The attack setting on a compressor determines how fast it will react to reduce gain and release settings controls how fast the gain reduction resets.
It is important to note that the loudness of the source signal is modified by the time-varying behaviors of a compressor; that means the tone and character of the signal in question can change from subtle to noticeable just by effective use of attack/release controls.
Tip: Setting the attack/release as short as possible initially to have the most obvious compression to the signal.
Ratio is essentially the amount of gain reduction applied to the signal; for example a ratio of 4:1 means that if the signal is 4 dB beyond the threshold, the output signal level is reduced to 1 dB beyond the threshold level that means the outputted level is reduced by 3 dB
It is important to note that a high ratio can squash a signal, and a low ratio might not be enough to achieve balanced levels.
Tip: Initially set to max and then down to the desired degree, once you’ve known the threshold extent then you can determine the ratio.
Peak vs. RMS
It is important to note that Peak sensing compressors will respond to an instant level of an input signal which will often result in quick changes in gain reduction, on the other hand, RMS sensing compressors apply an average function to the input signal before prior to comparing that level with the threshold which will produce a much smoother compression and more perceived loudness.
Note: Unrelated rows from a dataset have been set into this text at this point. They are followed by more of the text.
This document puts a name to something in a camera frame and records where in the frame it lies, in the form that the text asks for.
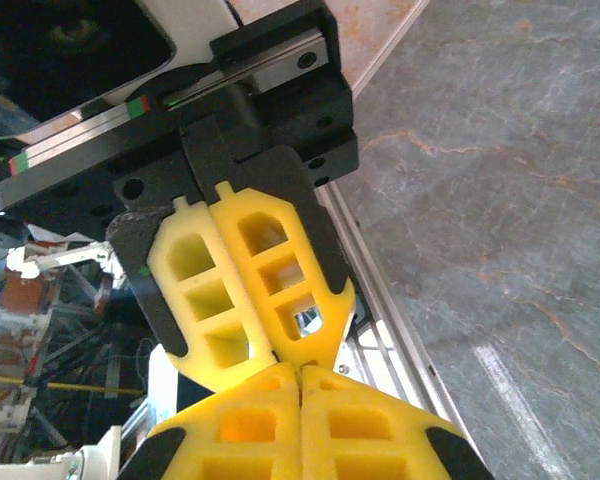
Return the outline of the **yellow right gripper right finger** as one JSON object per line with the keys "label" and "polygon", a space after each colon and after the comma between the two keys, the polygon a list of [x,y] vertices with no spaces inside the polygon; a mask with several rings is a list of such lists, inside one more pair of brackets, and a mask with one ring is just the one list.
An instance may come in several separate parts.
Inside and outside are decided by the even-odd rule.
{"label": "yellow right gripper right finger", "polygon": [[452,423],[317,366],[302,369],[305,479],[491,479]]}

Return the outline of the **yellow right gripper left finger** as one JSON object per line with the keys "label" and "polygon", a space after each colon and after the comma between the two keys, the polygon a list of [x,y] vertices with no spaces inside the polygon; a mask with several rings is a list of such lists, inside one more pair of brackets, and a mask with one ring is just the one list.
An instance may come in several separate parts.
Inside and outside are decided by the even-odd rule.
{"label": "yellow right gripper left finger", "polygon": [[300,389],[277,363],[156,425],[120,479],[300,479]]}

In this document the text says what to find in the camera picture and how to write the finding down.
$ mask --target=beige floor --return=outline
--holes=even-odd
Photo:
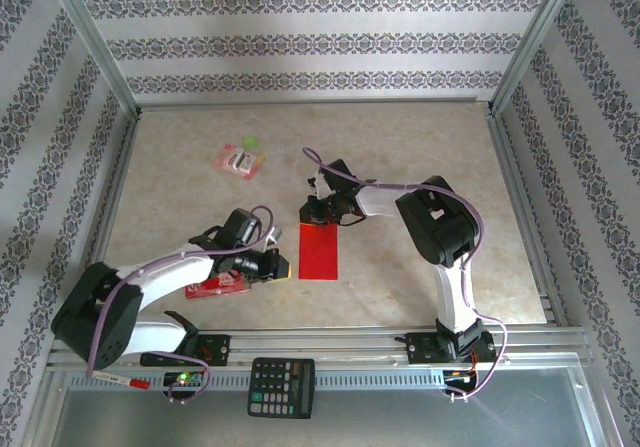
[[[227,142],[255,135],[266,161],[246,181],[211,166]],[[186,300],[182,289],[145,312],[176,310],[200,328],[433,325],[431,267],[397,219],[340,231],[340,279],[297,279],[298,209],[315,165],[343,158],[362,178],[421,182],[440,174],[483,215],[487,242],[473,265],[480,311],[511,323],[544,322],[536,287],[484,119],[461,103],[352,104],[145,113],[106,255],[112,266],[169,253],[235,207],[264,203],[284,235],[289,281],[245,294]]]

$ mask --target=robotic arm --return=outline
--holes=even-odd
[[[351,176],[341,159],[329,167]],[[440,193],[370,187],[322,168],[308,182],[314,195],[310,195],[300,209],[302,223],[345,225],[342,218],[347,214],[360,220],[383,215],[404,221],[418,252],[434,268],[439,347],[450,360],[467,356],[482,334],[482,322],[474,312],[469,272],[466,281],[469,305],[465,303],[461,285],[461,264],[474,248],[478,234],[478,225],[469,211],[460,202]],[[439,176],[429,178],[424,184],[453,192]]]
[[[261,229],[260,220],[252,213],[236,209],[223,226],[213,227],[189,239],[176,253],[243,247],[249,244],[256,229]],[[178,256],[173,262],[143,271],[117,293],[111,304],[100,336],[95,368],[104,369],[122,355],[149,351],[192,357],[198,330],[190,322],[171,311],[161,316],[140,312],[179,288],[231,270],[242,274],[249,283],[288,278],[289,262],[280,256],[278,249],[272,248],[280,234],[280,229],[273,227],[256,250],[233,255]],[[141,265],[114,269],[98,262],[89,266],[53,319],[53,333],[80,357],[88,360],[101,302],[122,279],[140,269]]]
A compressor that features an external side chain input will allow gain control from external sources.
The compressor’s behavior is extensively controlled by threshold, ratio, attack and release controls. Side-Chain gives further control over the signal and some more applications.
The signal feeding the side chain can be the original input (raw or processed) or a totally different signal.
Compressors tend to respond more to low-end, having HPF or LPF at the side-chain stage compensates for the unbalanced response of a compressor especially for signals that spread across the frequency spectrum.
A multi-band compressor splits the input signal to different bands and allows the user to adjust each band independently without compromising the other bands.
The design of a multiband compressor features bandpass filters or crossover filters. The frequency of the cross over point is often adjustable and each split signal passes to its own compressor with each having its own independent controls (Threshold, ratio, attack/release…etc.).
This is a technique often used in mixing, by applying two different compressors in a signal chain. The first compressor is to adjust dynamics and balance the dynamic range whilst the other compressor manages stronger peaks.
It’s important to note that some compressors are suited to specific tasks than others, heavy serial compression can sound extremely natural in such a way that is usually not possible using a single compressor.
Parallel compression is the idea of blending a compressed signal with the uncompressed version of the same.
Simply copy the original signal and compress the copy; then blend the unprocessed signal with the compressed one; usually, the original remains at a consistent point while the compressed version is tucked below at a level of your choosing.
Another way of parallel compression is by sending the required track to a bus; the bus feeds 2 auxes with a compressor loaded only on one of them.
Compressors are fantastic tools, which are sometimes misused. They effectively define the characteristics of mixes. Compression can be transparent, prominent compression, heavy compression, hyper compression.
If it’s misused, compressors can ruin transients and kill dynamics which is one of the most important aspects of a song (if not the most important one).
One of the most common mistakes newbies do is over compressing; comparing the dynamics of a mastered track to a mix is misleading and will often result in a lifeless mix with no dynamics.
It’s a very powerful tool and in the right hands the results are exceptional, that’s why it was important to understand how it works and the relationship between the different controls.
I do hope the brief knowledge provided above can make some difference in your compression techniques.